François Mitterrand quer ser lembrado como o grande construtor da Europa. Alguns erros políticos e revelações sobre seu passado ameaçam abalar essa imagem.
Sofrendo de câncer na próstata, Mitterrand vive dias difíceis no fim de seu mandato e de sua vida.
Sua ligação com a extrema direita na juventude, revelada este ano –em parte, por vontade do próprio presidente, que quer acertar contas com seu passado–, chocou os franceses.
Mitterrand definiu suas posições do passado como erros da juventude. O fato é que, após a guerra, aos poucos ele se impôs como líder da esquerda e maior adversário do general Charles de Gaulle.
Façanha
Em 1965, aos 49 anos, ele alcançou a façanha de levar De Gaulle ao segundo turno da eleição presidencial.
Quatro anos depois, os socialistas preferiram escolher Gaston Defferre como candidato e naufragaram, com apenas 5% dos votos.
Mitterrand retomou as rédeas do partido em 1971, no congresso de Epinay. No ano seguinte, assinou com o Partido Comunista o programa comum da esquerda.
A aliança durou cinco anos e só beneficiou os socialistas, que roubaram boa parte do eleitorado cativo dos comunistas.
Foi com a ajuda desses votos que, finalmente, Mitterrand alcançou seu objetivo, derrotando por pouco Valéry Giscard d'Estaing na eleição presidencial de 1981.
Em 1988, foi reeleito facilmente. Após dois anos de coabitação com Jacques Chirac, um premiê de direita, Mitterrand bateu o próprio Chirac no segundo turno.
O balanço de seus dois mandatos é polêmico. Para uns, foi um período de paz em que a França enriqueceu; para outros, a maioria dos compromissos de campanha foi esquecida. Mesmo à esquerda, muitos o vêem como um homem obcecado pelo poder e impiedoso.
Vacilações
Na política estrangeira, algumas vacilações marcaram os últimos anos do seu governo.
O presidente não percebeu a tempo a queda do comunismo: não previu a queda do Muro de Berlim em 1989, e chegou a flertar com os golpistas de Moscou em 1991.
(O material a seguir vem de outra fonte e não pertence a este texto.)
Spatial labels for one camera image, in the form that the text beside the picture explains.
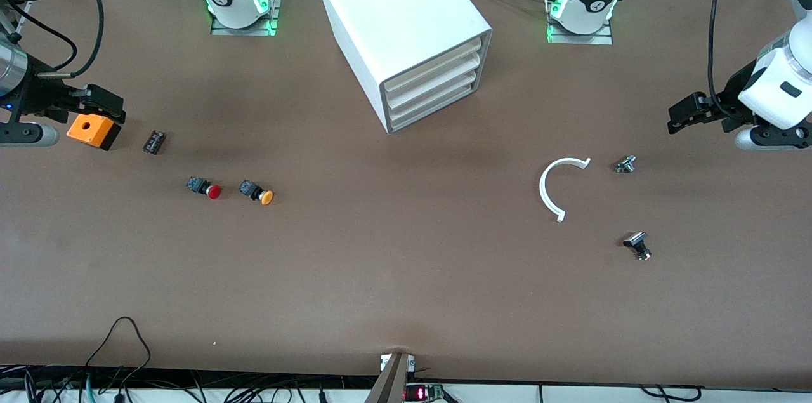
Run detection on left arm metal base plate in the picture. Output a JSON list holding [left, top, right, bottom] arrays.
[[547, 0, 613, 45]]

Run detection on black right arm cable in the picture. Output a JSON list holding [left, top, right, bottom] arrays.
[[6, 0, 105, 74]]

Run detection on white curved plastic arc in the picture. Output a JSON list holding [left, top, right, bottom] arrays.
[[539, 157, 592, 223]]

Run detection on orange mushroom push button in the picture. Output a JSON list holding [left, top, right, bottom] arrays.
[[239, 180, 275, 206]]

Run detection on orange box with hole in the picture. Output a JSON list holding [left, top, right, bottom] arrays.
[[67, 112, 121, 151]]

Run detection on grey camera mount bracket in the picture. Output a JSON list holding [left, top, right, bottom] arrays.
[[365, 352, 416, 403]]

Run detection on red mushroom push button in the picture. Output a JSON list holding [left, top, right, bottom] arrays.
[[186, 176, 223, 201]]

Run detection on black knob switch part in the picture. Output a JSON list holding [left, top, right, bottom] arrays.
[[623, 232, 652, 261]]

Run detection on thin black looped cable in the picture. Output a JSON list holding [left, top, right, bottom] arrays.
[[86, 317, 152, 385]]

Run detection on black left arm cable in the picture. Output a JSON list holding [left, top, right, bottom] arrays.
[[707, 0, 740, 118]]

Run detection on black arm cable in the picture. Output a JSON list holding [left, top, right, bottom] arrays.
[[707, 0, 740, 118], [6, 0, 105, 74]]

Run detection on black floor cable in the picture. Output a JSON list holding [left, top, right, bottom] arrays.
[[638, 385, 702, 402]]

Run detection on device with red display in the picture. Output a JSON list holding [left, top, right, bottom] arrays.
[[404, 383, 446, 402]]

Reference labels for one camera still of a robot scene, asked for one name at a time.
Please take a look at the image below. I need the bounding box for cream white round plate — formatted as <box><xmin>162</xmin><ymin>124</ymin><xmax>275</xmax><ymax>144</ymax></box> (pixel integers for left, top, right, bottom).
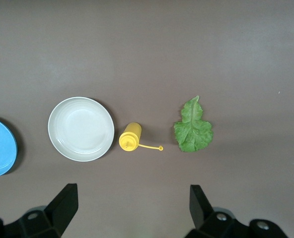
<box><xmin>47</xmin><ymin>96</ymin><xmax>115</xmax><ymax>163</ymax></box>

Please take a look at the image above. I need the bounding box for green lettuce leaf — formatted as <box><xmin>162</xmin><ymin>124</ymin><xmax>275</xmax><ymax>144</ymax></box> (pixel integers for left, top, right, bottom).
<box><xmin>173</xmin><ymin>95</ymin><xmax>214</xmax><ymax>153</ymax></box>

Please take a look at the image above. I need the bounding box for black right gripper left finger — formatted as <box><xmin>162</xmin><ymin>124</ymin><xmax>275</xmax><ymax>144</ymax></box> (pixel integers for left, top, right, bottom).
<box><xmin>0</xmin><ymin>183</ymin><xmax>78</xmax><ymax>238</ymax></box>

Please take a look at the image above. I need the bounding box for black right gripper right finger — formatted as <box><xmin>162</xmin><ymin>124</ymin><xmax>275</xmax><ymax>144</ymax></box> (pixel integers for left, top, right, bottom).
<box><xmin>184</xmin><ymin>184</ymin><xmax>291</xmax><ymax>238</ymax></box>

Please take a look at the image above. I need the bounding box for yellow squeeze sauce bottle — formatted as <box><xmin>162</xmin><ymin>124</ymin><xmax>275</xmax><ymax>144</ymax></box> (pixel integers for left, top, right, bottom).
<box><xmin>119</xmin><ymin>122</ymin><xmax>164</xmax><ymax>152</ymax></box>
Apesar de criticado por seus adversários, devido às contradições que marcaram sua carreira, Mitterrand se manteve coerente em pelo menos um ponto: a defesa da União Européia.
Já em 1951, durante um congresso socialista, o futuro presidente dizia que nada é possível, muito menos a paz, se a França não for o agente da Europa.
Treze anos depois, Mitterrand escreveu: Creio que a Europa corresponde à vontade da história. Em 1973, ameaçou renunciar à liderança do partido, dividido entre pró e antieuropeus.
Em 1992, o presidente reviveu seus grandes momentos de campanhas do passado ao se engajar na luta pela aprovação em plebiscito do tratado de Maastricht, que prevê a moeda única na Europa.
Mitterrand aceitou participar de um debate na televisão contra Philippe Séguin, deputado conservador que se opunha ao tratado.
Apesar da diferença de idade (75 anos contra 49, à época), Mitterrand se mostrou jovial e foi considerado vencedor. O tratado foi aprovado por pequena margem.
Mas há setores que se opõem à união sem fronteiras. A França foi a principal responsável pelo adiamento da livre circulação de pessoas no interior da Comunidade, prevista para janeiro de 95.
O motivo alegado foram dificuldades para implantar o banco de dados de todas as polícias européias, em Estrasburgo. Os franceses receiam o tráfico de drogas e a imigração clandestina.
Por fim, os agricultores são a classe social que mais se opõe à UE. Eles se queixam do fim de vários subsídios, extintos por Bruxelas. É comum encontrar espantalhos com cartazes de protesto nas estradas do interior francês.